* WHAT YOU ARE ASKED TO DO
The output should be all lines of the entries below in which the word "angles" occurs.

* RECORDS FOR THIS TASK
========================================================================

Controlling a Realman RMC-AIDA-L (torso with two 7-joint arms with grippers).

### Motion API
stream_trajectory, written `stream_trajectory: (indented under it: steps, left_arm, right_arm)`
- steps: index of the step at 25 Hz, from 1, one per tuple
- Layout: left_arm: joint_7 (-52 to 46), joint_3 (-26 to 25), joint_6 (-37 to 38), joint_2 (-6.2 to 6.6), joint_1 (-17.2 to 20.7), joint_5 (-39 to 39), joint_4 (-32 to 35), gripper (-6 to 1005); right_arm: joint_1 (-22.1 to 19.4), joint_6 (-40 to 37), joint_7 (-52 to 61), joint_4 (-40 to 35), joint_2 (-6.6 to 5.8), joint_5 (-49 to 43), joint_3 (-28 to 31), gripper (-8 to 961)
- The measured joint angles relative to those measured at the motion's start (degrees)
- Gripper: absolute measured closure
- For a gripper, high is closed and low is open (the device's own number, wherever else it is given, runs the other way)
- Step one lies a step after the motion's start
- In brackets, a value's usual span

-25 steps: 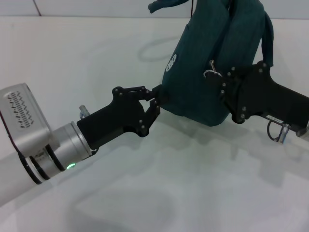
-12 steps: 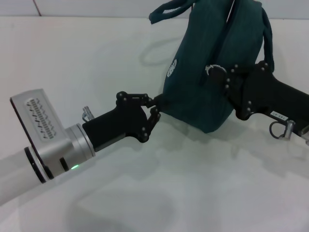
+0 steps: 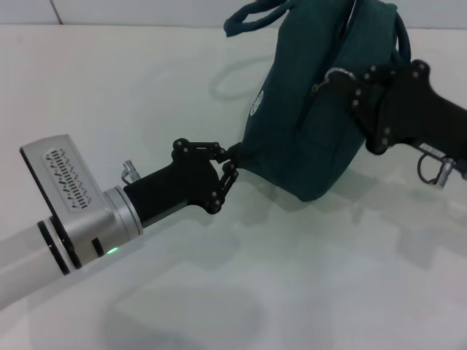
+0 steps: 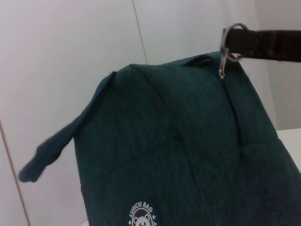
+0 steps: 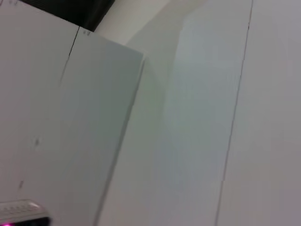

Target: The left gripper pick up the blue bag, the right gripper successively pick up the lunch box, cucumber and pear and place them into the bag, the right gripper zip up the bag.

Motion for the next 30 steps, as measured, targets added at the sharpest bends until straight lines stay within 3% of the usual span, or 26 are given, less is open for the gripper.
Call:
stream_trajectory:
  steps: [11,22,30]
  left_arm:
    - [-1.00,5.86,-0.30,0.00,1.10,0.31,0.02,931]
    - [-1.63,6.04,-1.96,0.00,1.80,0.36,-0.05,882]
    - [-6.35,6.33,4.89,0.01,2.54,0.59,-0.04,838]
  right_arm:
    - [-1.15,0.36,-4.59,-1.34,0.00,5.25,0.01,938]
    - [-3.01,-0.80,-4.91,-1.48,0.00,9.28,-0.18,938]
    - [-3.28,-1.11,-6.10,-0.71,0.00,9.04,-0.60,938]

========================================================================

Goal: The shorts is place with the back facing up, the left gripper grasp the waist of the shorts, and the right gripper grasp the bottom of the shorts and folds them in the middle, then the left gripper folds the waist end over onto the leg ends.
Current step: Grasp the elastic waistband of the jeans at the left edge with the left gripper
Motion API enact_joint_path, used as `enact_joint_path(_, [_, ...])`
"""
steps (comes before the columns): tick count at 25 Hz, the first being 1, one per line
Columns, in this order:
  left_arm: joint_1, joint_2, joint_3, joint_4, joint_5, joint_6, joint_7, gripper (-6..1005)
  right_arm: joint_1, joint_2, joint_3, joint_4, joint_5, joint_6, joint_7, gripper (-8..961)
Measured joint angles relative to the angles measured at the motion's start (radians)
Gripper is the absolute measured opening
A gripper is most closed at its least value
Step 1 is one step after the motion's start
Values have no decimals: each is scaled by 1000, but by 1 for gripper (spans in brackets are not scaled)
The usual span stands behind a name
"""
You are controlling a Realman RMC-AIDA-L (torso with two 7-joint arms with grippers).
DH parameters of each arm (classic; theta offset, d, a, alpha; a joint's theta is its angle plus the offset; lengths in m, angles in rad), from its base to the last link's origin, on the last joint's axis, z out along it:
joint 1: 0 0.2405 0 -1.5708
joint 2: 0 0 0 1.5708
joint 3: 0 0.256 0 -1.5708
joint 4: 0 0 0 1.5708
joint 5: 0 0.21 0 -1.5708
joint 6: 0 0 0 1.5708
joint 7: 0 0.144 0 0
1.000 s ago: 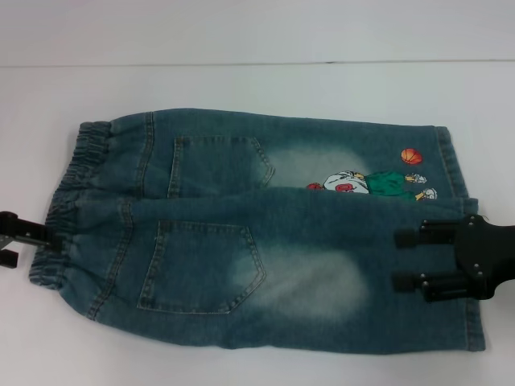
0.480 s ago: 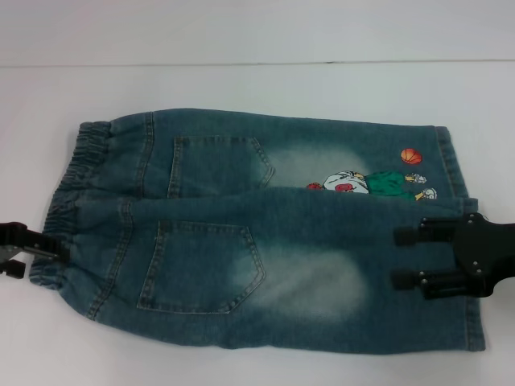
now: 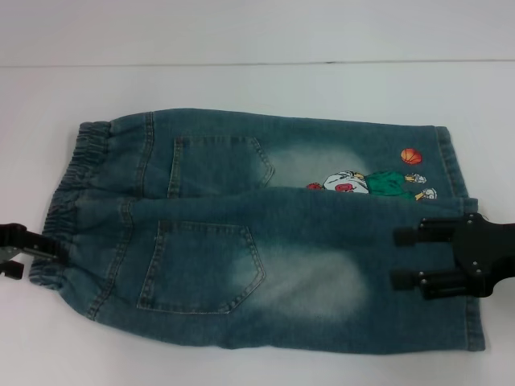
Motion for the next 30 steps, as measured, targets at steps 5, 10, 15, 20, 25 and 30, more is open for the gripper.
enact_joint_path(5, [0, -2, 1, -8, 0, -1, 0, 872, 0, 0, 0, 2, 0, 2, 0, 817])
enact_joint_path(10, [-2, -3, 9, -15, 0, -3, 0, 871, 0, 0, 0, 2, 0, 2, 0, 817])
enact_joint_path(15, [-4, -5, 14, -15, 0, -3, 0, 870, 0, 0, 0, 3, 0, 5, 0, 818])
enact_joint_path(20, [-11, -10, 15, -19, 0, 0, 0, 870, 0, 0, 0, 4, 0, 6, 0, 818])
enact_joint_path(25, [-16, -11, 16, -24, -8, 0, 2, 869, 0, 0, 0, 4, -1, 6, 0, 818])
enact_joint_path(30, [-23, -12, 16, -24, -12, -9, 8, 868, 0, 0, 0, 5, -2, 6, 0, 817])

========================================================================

* SOLUTION TO THE PROBLEM
- The measured joint angles relative to those measured at the motion's start (degrees)
Measured joint angles relative to the angles measured at the motion's start (radians)
DH parameters of each arm (classic; theta offset, d, a, alpha; a joint's theta is its angle plus the offset; lengths in m, angles in rad), from its base to the last link's origin, on the last joint's axis, z out along it:

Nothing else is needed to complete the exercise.